◆ Data provided
########################################
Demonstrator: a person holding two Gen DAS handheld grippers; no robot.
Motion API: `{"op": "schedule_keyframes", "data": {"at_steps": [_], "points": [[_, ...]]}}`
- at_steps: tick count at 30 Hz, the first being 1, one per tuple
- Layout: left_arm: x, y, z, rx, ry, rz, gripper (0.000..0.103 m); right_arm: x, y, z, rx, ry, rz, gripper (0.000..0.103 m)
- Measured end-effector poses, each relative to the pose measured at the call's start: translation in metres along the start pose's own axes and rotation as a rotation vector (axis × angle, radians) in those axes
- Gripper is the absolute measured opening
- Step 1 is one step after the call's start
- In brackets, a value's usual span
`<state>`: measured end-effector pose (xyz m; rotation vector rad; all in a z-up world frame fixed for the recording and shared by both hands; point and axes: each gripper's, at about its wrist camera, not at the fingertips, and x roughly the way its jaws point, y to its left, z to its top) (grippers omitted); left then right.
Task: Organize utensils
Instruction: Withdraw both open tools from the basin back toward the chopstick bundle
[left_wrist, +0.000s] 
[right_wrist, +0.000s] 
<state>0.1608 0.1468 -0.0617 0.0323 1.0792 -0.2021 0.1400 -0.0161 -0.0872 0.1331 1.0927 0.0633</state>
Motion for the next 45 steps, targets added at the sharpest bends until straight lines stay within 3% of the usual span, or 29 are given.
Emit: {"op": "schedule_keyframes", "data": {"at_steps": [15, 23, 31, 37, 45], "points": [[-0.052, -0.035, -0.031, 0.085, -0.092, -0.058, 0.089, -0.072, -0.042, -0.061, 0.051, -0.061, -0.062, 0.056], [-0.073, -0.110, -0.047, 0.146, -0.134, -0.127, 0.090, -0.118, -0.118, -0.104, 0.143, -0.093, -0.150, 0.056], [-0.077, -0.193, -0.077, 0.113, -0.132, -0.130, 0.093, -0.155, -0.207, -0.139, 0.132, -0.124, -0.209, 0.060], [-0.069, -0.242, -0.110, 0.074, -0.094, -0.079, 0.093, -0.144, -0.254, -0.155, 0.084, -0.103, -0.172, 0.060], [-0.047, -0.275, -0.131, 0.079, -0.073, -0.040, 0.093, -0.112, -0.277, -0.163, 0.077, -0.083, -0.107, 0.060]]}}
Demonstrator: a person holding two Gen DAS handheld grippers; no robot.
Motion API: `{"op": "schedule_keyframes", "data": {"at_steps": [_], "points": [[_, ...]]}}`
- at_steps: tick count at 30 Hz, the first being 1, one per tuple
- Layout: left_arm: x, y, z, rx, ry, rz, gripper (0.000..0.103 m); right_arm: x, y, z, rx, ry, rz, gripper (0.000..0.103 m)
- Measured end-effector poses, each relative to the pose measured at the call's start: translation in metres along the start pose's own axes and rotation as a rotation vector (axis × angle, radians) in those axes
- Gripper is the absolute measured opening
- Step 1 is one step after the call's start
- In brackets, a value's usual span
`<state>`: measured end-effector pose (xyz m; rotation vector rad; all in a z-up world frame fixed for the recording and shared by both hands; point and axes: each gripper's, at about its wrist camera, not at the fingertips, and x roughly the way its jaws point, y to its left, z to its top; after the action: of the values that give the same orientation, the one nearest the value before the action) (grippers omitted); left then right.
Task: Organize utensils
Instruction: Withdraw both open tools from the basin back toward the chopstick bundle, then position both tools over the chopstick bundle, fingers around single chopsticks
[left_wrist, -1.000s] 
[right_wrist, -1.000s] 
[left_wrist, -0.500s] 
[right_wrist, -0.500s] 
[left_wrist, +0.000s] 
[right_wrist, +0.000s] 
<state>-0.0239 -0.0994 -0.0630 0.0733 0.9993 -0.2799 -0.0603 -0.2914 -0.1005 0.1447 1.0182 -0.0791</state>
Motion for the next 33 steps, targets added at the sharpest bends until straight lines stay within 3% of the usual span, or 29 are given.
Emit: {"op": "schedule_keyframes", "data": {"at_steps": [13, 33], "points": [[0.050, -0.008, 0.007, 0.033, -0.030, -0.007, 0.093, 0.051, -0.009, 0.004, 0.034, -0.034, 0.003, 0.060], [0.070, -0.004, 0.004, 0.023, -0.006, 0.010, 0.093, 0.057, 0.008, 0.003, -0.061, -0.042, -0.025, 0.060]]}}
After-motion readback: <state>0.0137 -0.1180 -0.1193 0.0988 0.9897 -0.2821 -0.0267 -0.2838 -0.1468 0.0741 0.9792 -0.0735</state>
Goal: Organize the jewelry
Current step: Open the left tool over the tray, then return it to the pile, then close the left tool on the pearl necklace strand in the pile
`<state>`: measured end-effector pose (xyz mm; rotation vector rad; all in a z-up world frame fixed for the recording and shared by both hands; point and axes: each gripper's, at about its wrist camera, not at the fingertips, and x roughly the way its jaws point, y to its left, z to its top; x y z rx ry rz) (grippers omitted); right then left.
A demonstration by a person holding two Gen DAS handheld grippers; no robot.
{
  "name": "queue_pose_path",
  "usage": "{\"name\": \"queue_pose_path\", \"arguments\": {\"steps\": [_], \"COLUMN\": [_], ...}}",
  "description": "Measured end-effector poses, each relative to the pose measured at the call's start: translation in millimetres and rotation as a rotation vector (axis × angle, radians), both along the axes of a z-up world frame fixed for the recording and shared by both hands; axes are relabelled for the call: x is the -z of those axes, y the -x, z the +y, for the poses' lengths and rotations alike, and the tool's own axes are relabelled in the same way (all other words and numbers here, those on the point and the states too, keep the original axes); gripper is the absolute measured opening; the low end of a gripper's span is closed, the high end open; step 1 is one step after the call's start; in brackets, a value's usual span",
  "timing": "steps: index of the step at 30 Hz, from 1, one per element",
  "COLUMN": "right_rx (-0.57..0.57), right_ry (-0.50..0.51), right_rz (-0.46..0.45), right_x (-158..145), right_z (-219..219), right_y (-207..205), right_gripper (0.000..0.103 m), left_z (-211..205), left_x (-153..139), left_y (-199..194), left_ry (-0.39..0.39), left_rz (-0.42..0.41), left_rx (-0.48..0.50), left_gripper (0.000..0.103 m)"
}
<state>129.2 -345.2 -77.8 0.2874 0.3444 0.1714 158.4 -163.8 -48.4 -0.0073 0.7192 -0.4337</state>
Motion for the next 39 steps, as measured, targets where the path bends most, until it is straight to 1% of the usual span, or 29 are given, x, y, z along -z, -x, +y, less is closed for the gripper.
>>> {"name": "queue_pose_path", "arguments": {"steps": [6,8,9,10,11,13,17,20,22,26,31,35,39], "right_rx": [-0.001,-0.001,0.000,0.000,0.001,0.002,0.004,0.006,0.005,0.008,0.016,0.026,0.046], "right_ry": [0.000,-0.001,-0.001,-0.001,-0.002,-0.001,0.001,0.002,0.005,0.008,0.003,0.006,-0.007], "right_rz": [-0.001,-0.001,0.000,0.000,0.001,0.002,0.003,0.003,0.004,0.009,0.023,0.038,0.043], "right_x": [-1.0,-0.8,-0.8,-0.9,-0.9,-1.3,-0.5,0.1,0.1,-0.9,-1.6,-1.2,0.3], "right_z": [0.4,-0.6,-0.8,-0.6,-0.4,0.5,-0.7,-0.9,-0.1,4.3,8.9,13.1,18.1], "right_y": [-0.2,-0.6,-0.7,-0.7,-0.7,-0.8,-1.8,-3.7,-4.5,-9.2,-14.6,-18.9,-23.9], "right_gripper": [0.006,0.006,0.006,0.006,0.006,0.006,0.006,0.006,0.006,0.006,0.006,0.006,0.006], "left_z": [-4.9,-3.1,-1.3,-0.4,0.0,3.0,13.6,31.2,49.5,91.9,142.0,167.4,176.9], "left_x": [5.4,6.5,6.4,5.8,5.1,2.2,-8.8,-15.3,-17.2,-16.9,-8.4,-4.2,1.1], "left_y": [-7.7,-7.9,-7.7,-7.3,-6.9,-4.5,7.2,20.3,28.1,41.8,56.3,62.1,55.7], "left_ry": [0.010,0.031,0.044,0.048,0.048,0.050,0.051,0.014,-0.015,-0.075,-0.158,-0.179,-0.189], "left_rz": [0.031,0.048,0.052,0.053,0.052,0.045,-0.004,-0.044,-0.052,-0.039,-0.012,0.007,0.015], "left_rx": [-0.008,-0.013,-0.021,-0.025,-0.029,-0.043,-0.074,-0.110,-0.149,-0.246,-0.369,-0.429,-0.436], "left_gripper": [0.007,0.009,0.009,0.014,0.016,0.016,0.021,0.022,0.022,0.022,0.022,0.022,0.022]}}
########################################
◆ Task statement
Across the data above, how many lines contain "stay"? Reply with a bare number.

◆ Completed task
2